== Exercise ==
Filter out every line below that lacks "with", and copy the rest.
══════════════════════════════
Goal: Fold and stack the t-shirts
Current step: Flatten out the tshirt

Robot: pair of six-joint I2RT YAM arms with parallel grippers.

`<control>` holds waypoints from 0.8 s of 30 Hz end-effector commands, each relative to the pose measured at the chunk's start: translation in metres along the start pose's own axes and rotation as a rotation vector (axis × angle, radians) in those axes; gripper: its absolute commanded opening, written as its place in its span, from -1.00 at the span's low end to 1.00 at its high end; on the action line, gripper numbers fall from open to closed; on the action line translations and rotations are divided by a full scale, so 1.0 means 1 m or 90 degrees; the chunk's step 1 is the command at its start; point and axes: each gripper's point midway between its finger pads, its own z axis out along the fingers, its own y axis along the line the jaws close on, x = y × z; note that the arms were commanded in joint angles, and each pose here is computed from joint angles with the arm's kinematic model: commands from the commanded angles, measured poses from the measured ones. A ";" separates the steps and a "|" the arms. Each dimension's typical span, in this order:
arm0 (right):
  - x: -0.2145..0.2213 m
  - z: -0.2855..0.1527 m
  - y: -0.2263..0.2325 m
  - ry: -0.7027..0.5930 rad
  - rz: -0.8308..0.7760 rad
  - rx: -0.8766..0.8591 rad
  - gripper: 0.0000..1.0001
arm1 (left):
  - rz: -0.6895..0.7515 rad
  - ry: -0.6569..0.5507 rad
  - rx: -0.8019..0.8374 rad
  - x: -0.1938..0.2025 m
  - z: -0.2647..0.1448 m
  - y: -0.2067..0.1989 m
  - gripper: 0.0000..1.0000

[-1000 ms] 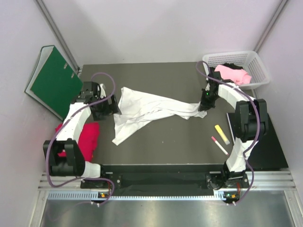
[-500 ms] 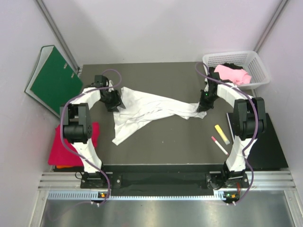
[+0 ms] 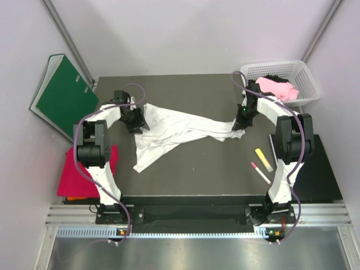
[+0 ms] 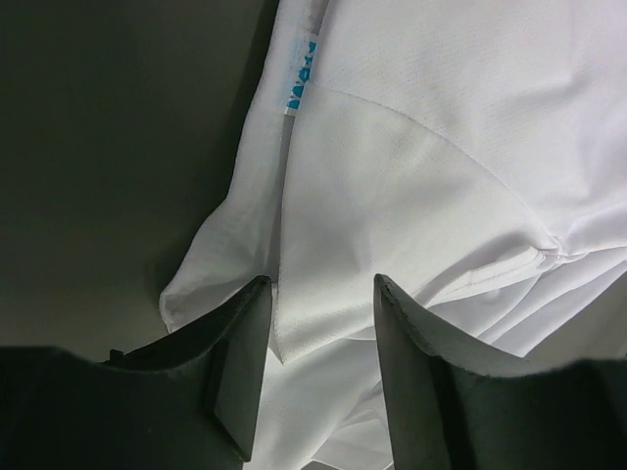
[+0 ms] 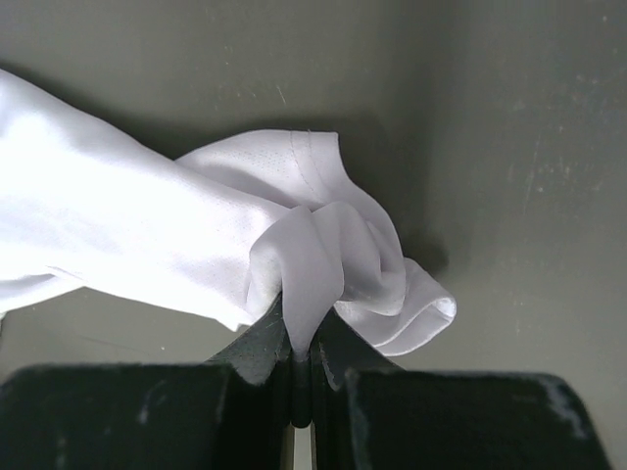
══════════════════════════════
== Solution to this task ==
Robot: pair of six-joint I2RT YAM arms with parallel grippers.
`<control>` holds waypoints from 0.8 s of 30 Hz end-effector commands, each relative to the pose measured at the chunk's start: translation in metres along the start pose's own axes and rotation as a rotation vector (axis × angle, radians) in those axes; gripper: its absolute commanded opening, written as its place in its span, from -1.00 at the span's low end to 1.00 at its high end; on the action line, gripper numbers fall from open to closed; on the action line translations and rotations are divided by a full scale, so 1.0 means 1 m or 90 degrees; the chunk's step 1 is the command at its start; point and axes: each gripper's point midway between its finger pads, its own z axis out along the fingers, its own y axis along the line the jaws close on, x = y × z; note that the arms were commanded in joint angles, and each pose here is computed from joint angles with the arm's kinematic model: commands from the commanded angles, measured poses from the measured ones. A ";" separates the steps and a "|" the arms. Each dimension's typical span, in this order:

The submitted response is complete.